Plymouth High School and the Van Horn Automotive Group has formed a partnership to better train auto technicians.
Van Horn has agreed to donate $15,000 per year for the next three
years to upgrade the PHS transportation lab. The first installment was
presented at the Dec. 20 Board of Education meeting. Since then, PHS
auto technology instructor Mike Fels has been working with Van Horn to
determine the best uses for the money. The discussions also have
included Lakeshore Technical College, the high school’s partner in the
LTC-Plymouth Science and Technology Center, which could offer
articulation agreements to give credit or advanced standing to PHS auto
students. In addition to the funds, Van Horn has offered to share its
own shop, equipment, vehicles and personnel to enhance the education of
auto tech students.
The company also has offered to provide internships and job
shadowing. One PHS student already is working for Van Horn. Fels has
visited Van Horn’s shop to see their operation in action, giving him
invaluable insights as he prepares students for eventual employment.He
next plans to take students to tour the shop. Van Horn also has offered
to let students use its facility to work on their own cars during
weekends.
The partnership came about after Van Horn donated uniforms to the
auto tech students for several years. Company representatives met with
Fels after he joined the faculty in the fall to get a tour of the lab
and hear his ideas for the program. They asked him to create a dream
list of equipment and tools, then met with Superintendent Clark Reinke
and board president Mark Rhyan to work out an agreement.

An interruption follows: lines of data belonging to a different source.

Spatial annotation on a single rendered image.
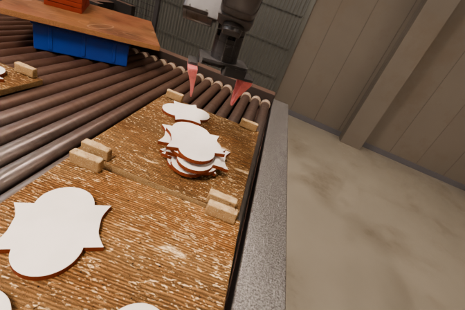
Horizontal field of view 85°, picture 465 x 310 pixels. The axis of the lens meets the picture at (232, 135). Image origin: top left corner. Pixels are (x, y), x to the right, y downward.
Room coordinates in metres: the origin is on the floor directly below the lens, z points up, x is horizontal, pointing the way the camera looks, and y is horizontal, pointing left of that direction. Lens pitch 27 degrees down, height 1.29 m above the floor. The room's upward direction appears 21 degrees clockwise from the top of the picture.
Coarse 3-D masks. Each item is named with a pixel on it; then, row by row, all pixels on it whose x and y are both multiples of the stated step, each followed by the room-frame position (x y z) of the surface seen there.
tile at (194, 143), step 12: (168, 132) 0.48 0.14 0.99; (180, 132) 0.49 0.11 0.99; (192, 132) 0.51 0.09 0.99; (204, 132) 0.53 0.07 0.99; (168, 144) 0.43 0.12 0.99; (180, 144) 0.45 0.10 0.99; (192, 144) 0.46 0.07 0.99; (204, 144) 0.48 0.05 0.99; (216, 144) 0.50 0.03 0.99; (192, 156) 0.42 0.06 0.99; (204, 156) 0.43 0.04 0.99
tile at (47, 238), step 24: (48, 192) 0.26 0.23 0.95; (72, 192) 0.28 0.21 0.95; (24, 216) 0.21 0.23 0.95; (48, 216) 0.23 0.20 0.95; (72, 216) 0.24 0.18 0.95; (96, 216) 0.25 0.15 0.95; (0, 240) 0.18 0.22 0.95; (24, 240) 0.19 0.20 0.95; (48, 240) 0.20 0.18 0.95; (72, 240) 0.21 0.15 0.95; (96, 240) 0.22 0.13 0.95; (24, 264) 0.16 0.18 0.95; (48, 264) 0.17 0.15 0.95; (72, 264) 0.18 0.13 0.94
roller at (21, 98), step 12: (144, 60) 1.11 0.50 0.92; (96, 72) 0.80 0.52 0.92; (108, 72) 0.84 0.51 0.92; (120, 72) 0.91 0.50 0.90; (48, 84) 0.61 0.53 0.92; (60, 84) 0.63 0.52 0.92; (72, 84) 0.67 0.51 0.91; (12, 96) 0.50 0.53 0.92; (24, 96) 0.52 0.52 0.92; (36, 96) 0.54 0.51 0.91; (0, 108) 0.45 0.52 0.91
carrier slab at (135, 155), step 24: (144, 120) 0.58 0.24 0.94; (168, 120) 0.63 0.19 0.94; (216, 120) 0.74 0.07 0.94; (120, 144) 0.45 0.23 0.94; (144, 144) 0.48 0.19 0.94; (240, 144) 0.65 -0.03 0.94; (120, 168) 0.38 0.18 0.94; (144, 168) 0.40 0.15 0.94; (168, 168) 0.43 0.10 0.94; (240, 168) 0.53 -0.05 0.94; (168, 192) 0.37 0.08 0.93; (192, 192) 0.39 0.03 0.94; (240, 192) 0.44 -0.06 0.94
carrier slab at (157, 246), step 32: (64, 160) 0.35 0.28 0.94; (32, 192) 0.26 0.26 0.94; (96, 192) 0.30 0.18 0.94; (128, 192) 0.33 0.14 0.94; (160, 192) 0.36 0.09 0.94; (0, 224) 0.20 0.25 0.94; (128, 224) 0.27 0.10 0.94; (160, 224) 0.29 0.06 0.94; (192, 224) 0.31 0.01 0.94; (224, 224) 0.34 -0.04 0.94; (0, 256) 0.16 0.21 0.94; (96, 256) 0.20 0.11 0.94; (128, 256) 0.22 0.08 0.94; (160, 256) 0.24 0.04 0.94; (192, 256) 0.25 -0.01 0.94; (224, 256) 0.27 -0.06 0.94; (0, 288) 0.13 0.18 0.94; (32, 288) 0.14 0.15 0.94; (64, 288) 0.16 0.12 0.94; (96, 288) 0.17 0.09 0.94; (128, 288) 0.18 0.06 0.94; (160, 288) 0.19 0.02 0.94; (192, 288) 0.21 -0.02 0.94; (224, 288) 0.23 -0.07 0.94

Fels is excited about the resulting opportunity to offer his students
more abilities. For example, current diagnostic electronic equipment in
the lab can scan only vehicles made through about 2006. Experience with
more modern vehicles — which are increasingly dependent on computers —
would benefit the students greatly, he said.
That dependence on computers has been the greatest change in auto
technology in the past decade, Fels said. The field is now more video
games than wrenches. And what once were options on a Mercedez-Benz
eventually become standard on every car a few years later.
Van Horn wants students to realize that being auto technician is a
good job, Theresa Van Horn told the school board, noting that the
company is hoping to help produce future employees. ”Good technicians
are very hard to find,” she said. “And there’s nothing better than
getting one out of our own community.”
Plymouth is known in the state as an automotive-ingrained city, said
Fels. ”Plymouth is an automotive mecca,” he said. “How can I make this
something even bigger? This partnership is a pretty good start.”